| What is needed |
Lower down are entries containing pictures. Copy exactly, without those pictures, the lines from the line with "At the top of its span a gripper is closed" through the line with "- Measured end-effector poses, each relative".

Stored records
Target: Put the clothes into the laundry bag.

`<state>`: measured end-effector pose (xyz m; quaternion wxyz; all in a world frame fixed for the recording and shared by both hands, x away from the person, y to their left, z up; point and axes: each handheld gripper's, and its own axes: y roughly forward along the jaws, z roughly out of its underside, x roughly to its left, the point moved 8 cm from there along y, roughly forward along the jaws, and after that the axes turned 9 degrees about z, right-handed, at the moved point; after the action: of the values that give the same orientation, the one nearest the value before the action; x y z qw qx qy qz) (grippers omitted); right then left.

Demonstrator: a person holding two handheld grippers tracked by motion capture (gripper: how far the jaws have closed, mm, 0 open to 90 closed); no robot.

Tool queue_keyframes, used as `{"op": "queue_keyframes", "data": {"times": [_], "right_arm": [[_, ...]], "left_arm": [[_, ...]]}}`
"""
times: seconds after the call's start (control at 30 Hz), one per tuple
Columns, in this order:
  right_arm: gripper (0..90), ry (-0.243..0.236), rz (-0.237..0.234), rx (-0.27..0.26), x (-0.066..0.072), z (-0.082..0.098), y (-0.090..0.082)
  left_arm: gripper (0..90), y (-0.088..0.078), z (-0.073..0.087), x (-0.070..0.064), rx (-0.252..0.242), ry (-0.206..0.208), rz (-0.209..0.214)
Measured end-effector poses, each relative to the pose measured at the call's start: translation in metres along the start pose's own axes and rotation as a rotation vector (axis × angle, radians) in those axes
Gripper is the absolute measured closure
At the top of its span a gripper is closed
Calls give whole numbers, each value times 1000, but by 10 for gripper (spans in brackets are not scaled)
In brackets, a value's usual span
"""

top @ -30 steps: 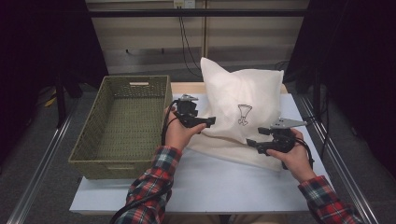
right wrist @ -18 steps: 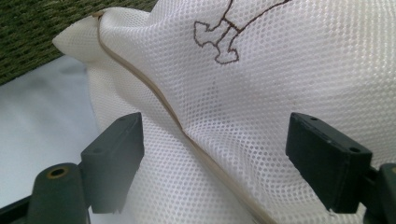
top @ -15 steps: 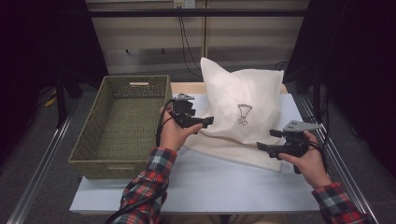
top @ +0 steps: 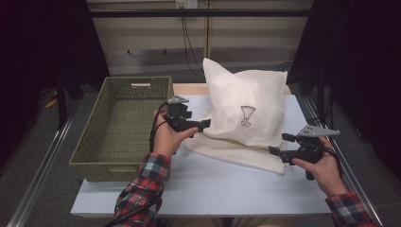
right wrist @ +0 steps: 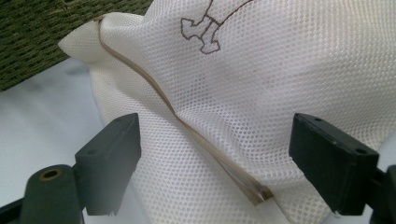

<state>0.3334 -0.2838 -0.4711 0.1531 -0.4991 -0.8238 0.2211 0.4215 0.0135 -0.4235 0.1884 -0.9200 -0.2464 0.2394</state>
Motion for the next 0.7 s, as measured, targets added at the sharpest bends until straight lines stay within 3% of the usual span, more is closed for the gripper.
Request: {"op": "queue_keyframes", "data": {"times": [0.1,0.17,0.47,0.7], "right_arm": [[160,4,2,-3,-1,1,-3],[154,-26,8,-1,-2,2,-5],[141,-2,0,-10,-5,5,-13],[133,19,6,-47,-10,-2,-27]], "left_arm": [[132,-4,1,-2,-6,6,6],[129,-8,1,-2,-8,17,6],[114,-23,-2,-11,-71,28,39],[110,-31,-3,-21,-71,46,61]]}}
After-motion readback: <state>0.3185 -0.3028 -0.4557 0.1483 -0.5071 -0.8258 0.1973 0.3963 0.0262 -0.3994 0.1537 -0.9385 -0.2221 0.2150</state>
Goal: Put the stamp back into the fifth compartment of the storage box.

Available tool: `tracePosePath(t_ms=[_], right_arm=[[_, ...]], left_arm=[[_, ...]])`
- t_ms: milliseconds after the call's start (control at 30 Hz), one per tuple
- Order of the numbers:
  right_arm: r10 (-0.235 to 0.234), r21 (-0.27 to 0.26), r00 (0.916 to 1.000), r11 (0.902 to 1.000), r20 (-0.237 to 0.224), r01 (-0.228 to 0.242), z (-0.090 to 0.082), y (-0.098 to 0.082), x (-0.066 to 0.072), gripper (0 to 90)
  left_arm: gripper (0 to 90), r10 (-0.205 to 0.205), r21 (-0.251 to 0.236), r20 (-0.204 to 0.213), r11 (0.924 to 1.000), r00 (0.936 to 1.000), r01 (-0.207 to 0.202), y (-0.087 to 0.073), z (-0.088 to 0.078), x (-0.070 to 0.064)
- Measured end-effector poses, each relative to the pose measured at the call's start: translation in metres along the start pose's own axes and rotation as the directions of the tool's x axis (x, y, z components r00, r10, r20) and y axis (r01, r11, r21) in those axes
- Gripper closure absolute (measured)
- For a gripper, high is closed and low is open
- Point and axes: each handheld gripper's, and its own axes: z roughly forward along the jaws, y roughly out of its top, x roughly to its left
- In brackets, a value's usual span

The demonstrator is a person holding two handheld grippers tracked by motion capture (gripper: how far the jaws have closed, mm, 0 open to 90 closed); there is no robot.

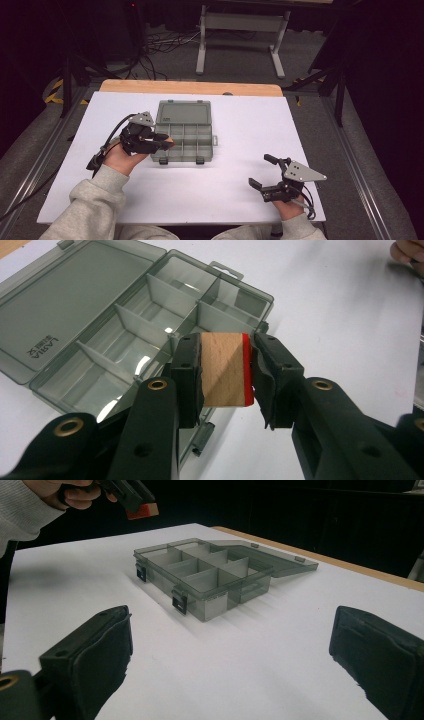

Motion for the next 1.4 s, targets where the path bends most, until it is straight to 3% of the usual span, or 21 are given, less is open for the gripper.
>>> tracePosePath(t_ms=[400, 1000, 1400], right_arm=[[0.001, 0.001, 1.0000, 1.0000, 0.001, -0.001, 0.000, 0.000, 0.000, 4.5], [-0.004, 0.004, 1.0000, 1.0000, 0.003, 0.004, 0.000, 0.000, 0.000, 4.7], [-0.004, 0.005, 1.0000, 1.0000, 0.002, 0.004, 0.001, 0.000, 0.000, 4.7]], left_arm=[[65.8, -0.065, 0.006, -0.042, 0.9978, 0.9970, 0.066, -0.003, 0.002, 0.012], [65.8, -0.125, 0.018, -0.090, 0.9918, 0.9881, 0.127, -0.007, 0.007, 0.029], [65.7, -0.165, 0.068, -0.073, 0.9830, 0.9835, 0.170, -0.013, 0.014, 0.038]])
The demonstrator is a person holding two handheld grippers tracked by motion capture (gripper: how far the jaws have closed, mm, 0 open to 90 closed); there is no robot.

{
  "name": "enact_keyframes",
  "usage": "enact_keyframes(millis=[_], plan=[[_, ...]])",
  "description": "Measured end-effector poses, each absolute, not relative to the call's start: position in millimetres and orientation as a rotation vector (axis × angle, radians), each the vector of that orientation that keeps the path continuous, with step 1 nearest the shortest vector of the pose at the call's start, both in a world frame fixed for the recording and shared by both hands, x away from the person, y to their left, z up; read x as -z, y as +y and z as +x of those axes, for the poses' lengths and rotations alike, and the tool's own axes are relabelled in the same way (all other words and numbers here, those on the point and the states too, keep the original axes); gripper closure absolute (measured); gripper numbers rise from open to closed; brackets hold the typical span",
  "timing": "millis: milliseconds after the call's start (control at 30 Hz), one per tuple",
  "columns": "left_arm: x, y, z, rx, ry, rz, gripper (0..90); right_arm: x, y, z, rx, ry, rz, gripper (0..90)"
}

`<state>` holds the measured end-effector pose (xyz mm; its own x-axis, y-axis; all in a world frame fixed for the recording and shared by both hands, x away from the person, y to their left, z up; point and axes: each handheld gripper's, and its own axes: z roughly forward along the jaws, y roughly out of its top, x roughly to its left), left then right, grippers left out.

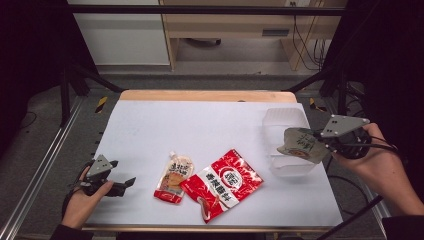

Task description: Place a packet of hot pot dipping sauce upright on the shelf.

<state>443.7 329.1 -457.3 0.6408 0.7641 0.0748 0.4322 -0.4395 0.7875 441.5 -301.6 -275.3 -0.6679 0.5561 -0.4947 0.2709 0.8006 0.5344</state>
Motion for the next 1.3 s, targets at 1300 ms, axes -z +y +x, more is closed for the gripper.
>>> enact_keyframes(millis=[1300], plan=[[457.8, 327.3, 443.6, -0.546, 0.922, 2.104, 7.8, 294.2, -296.0, 451.4, -0.631, 2.510, 0.502, 90.0]])
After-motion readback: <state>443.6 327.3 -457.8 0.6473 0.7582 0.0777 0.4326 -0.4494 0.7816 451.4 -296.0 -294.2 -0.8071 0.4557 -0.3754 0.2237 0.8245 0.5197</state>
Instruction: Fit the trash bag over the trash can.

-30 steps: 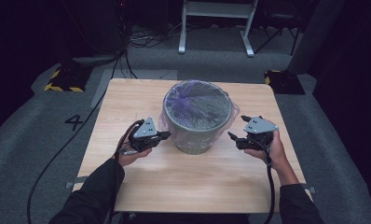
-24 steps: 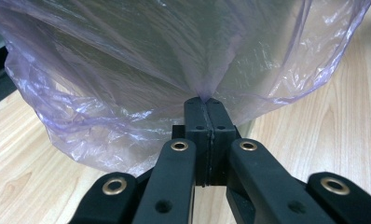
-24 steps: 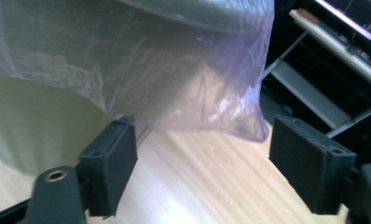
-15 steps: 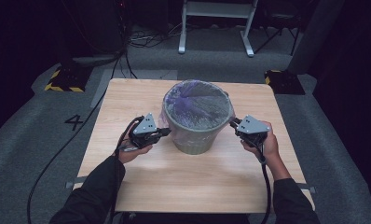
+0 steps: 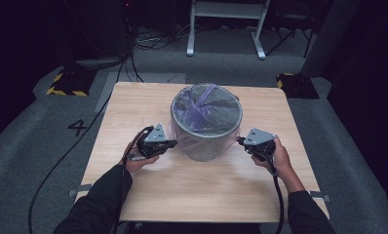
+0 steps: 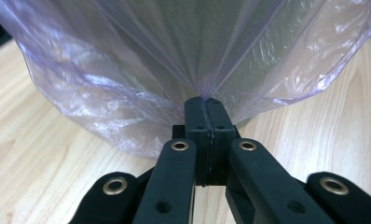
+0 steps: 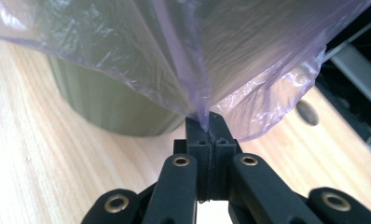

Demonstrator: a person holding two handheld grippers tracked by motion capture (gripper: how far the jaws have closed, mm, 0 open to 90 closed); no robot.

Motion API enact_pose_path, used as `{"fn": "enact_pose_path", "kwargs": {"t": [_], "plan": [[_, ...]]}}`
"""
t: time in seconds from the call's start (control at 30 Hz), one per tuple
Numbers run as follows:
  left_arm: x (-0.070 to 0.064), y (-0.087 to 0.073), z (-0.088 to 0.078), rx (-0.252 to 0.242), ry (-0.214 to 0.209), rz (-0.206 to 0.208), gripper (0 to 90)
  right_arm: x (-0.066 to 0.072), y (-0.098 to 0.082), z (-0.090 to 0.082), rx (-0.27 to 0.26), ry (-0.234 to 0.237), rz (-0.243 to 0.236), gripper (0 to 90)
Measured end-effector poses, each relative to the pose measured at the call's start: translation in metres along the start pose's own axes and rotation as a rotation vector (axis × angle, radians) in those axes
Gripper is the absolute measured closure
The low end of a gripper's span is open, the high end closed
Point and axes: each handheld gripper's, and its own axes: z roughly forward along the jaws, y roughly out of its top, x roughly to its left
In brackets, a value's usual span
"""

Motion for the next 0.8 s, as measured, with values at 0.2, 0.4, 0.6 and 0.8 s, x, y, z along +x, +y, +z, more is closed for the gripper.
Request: {"fn": "enact_pose_path", "kwargs": {"t": [0.2,0.4,0.6,0.8], "plan": [[0.001,-0.008,0.010,0.034,-0.004,-0.024,89.7,0.001,-0.009,0.018,0.063,0.041,0.033,90.0],[0.003,-0.012,0.016,0.041,0.000,-0.053,86.8,-0.003,-0.015,0.030,0.080,0.056,0.072,90.0],[-0.001,-0.013,0.003,0.006,0.037,-0.087,51.1,-0.005,-0.020,0.030,0.059,0.066,0.117,88.8],[-0.013,-0.024,-0.016,-0.020,0.054,-0.107,19.8,-0.010,-0.027,0.022,0.042,0.067,0.151,83.5]]}}
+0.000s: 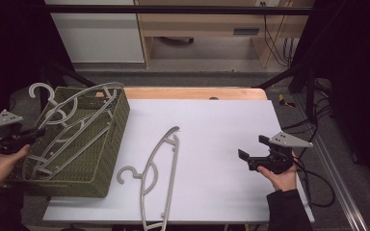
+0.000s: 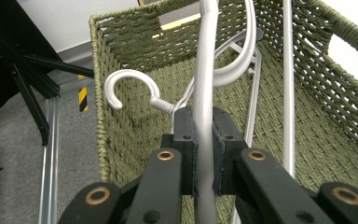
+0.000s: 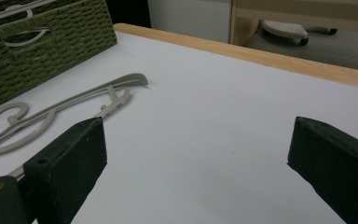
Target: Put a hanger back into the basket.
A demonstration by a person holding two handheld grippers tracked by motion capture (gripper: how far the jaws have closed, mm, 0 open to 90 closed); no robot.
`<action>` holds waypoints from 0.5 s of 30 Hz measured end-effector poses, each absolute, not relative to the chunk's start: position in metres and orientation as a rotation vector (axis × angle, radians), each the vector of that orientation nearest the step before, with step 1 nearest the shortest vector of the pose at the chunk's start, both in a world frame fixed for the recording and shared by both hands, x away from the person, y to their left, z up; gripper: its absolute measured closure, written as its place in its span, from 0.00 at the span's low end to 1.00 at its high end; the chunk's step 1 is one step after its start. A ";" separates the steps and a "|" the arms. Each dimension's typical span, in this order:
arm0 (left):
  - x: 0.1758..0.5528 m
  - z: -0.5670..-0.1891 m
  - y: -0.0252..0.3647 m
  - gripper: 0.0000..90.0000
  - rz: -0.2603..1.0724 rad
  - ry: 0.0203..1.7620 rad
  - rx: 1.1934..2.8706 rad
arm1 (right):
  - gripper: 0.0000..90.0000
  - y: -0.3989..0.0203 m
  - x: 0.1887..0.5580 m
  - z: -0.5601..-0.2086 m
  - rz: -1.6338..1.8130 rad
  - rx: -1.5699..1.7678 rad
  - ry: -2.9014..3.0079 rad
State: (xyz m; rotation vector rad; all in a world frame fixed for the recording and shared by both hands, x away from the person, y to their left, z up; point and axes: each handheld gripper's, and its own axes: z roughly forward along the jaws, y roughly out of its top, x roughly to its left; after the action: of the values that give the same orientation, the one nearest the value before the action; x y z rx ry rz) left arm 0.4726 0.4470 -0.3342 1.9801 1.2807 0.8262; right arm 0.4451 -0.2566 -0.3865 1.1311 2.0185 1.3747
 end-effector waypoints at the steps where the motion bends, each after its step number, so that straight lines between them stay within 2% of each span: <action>1: 0.473 -0.336 0.449 0.91 0.823 1.287 1.979 | 0.05 -0.256 0.445 -0.387 1.375 1.131 2.019; 15: 0.478 -0.349 0.459 0.91 0.822 1.323 2.074 | 0.05 -0.256 0.445 -0.387 1.373 1.141 2.023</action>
State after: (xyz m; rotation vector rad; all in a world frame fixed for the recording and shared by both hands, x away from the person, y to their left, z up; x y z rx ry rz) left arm 0.4783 0.4592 -0.3491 2.0745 1.3231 0.8220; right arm 0.4453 -0.2559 -0.3874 1.1405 2.0230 1.3725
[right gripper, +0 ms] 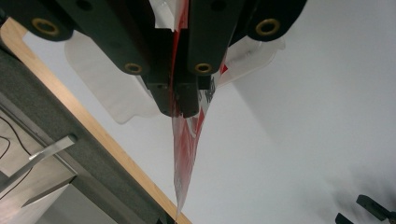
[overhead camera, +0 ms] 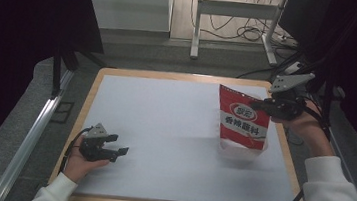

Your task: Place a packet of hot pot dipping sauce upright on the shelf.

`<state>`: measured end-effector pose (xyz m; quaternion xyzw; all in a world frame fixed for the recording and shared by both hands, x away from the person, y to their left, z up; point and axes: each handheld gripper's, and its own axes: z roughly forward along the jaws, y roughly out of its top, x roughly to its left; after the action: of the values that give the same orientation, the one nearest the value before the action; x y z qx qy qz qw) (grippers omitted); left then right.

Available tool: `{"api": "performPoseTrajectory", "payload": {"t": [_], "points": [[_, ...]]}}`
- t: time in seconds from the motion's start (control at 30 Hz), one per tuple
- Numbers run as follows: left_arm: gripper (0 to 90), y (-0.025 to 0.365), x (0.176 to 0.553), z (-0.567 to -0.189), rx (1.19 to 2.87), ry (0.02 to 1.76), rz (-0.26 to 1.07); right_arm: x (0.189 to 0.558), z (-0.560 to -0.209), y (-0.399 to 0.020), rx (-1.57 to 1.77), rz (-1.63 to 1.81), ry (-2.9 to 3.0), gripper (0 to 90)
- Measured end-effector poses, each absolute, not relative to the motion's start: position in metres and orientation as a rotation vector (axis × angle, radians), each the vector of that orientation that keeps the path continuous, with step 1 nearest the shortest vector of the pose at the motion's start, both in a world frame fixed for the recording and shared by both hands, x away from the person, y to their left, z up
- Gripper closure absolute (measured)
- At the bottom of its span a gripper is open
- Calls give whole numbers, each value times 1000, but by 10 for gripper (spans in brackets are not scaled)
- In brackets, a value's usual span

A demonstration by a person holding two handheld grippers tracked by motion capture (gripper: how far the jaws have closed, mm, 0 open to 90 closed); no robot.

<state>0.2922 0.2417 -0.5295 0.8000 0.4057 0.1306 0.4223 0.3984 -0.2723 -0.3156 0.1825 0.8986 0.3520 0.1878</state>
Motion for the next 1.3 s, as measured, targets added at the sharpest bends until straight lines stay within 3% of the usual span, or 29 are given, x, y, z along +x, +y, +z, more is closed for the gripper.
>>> {"api": "performPoseTrajectory", "payload": {"t": [0.8,0.83,0.87,0.93,1.0,1.3], "points": [[291,240,292,-530,2013,1010,323,396,-342,-311,683,1030,2492,868],[291,240,292,-530,2007,1012,322,396,-342,-308,692,1012,2482,719],[291,240,292,-530,2007,1012,322,395,-342,-306,701,997,2460,657],[290,240,292,-530,2010,1013,322,394,-341,-304,716,993,2437,630],[291,240,292,-530,2012,1010,322,391,-332,-298,739,1064,2374,531],[291,240,292,-529,2009,1008,320,371,-306,-261,734,1184,2238,451]]}}
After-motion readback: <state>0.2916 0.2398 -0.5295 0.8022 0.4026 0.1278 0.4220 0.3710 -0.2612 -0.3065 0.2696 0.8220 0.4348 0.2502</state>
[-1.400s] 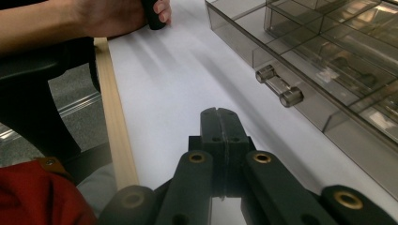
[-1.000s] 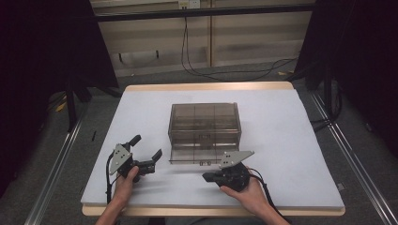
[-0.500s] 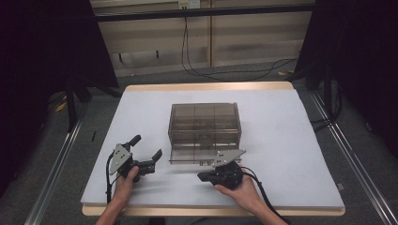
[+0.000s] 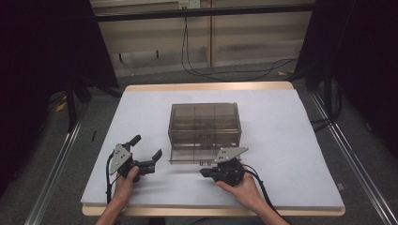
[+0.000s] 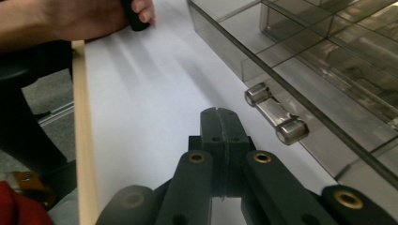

| Solution below |
At the top of its span a gripper is closed
Calls give whole numbers, each value times 1000, but by 10 for gripper (spans in brackets are not scaled)
In brackets, a value's usual span
"""

top @ -30 steps: 
right wrist @ -18 steps: 
top @ -15 steps: 
top @ +0 steps: 
right wrist @ +0 steps: 

<state>0.3334 -0.2838 -0.4711 0.1531 -0.4991 -0.8238 0.2211 0.4215 0.0135 -0.4235 0.1884 -0.9200 -0.2464 0.2394</state>
Motion for the next 0.7 s, as measured, targets added at the sharpest bends until straight lines stay within 3% of the usual span, more is closed for the gripper.
Request: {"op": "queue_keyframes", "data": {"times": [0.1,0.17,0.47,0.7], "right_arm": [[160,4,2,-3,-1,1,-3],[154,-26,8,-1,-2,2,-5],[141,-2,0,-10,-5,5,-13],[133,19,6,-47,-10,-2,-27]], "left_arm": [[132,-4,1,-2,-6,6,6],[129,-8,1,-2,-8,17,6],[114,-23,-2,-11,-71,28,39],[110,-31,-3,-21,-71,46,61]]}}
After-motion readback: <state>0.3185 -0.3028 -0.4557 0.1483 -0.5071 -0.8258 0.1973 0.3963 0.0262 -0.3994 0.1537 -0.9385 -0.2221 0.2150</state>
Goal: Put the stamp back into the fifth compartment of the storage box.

Available tool: `tracePosePath(t_ms=[_], right_arm=[[_, ...]], left_arm=[[_, ...]])`
- t_ms: milliseconds after the call's start (control at 30 Hz), one per tuple
- Order of the numbers:
  right_arm: r10 (-0.235 to 0.234), r21 (-0.27 to 0.26), r00 (0.916 to 1.000), r11 (0.902 to 1.000), r20 (-0.237 to 0.224), r01 (-0.228 to 0.242), z (-0.090 to 0.082), y (-0.098 to 0.082), x (-0.066 to 0.072), gripper (0 to 90)
  left_arm: gripper (0 to 90), r10 (-0.205 to 0.205), r21 (-0.251 to 0.236), r20 (-0.204 to 0.213), r11 (0.924 to 1.000), r00 (0.936 to 1.000), r01 (-0.207 to 0.202), y (-0.087 to 0.073), z (-0.088 to 0.078), x (-0.070 to 0.064)
- Measured end-effector poses, each relative to the pose measured at the call's start: translation in metres along the start pose's own axes and rotation as the directions of the tool's x axis (x, y, z components r00, r10, r20) and y axis (r01, r11, r21) in those axes

The response has been given in full.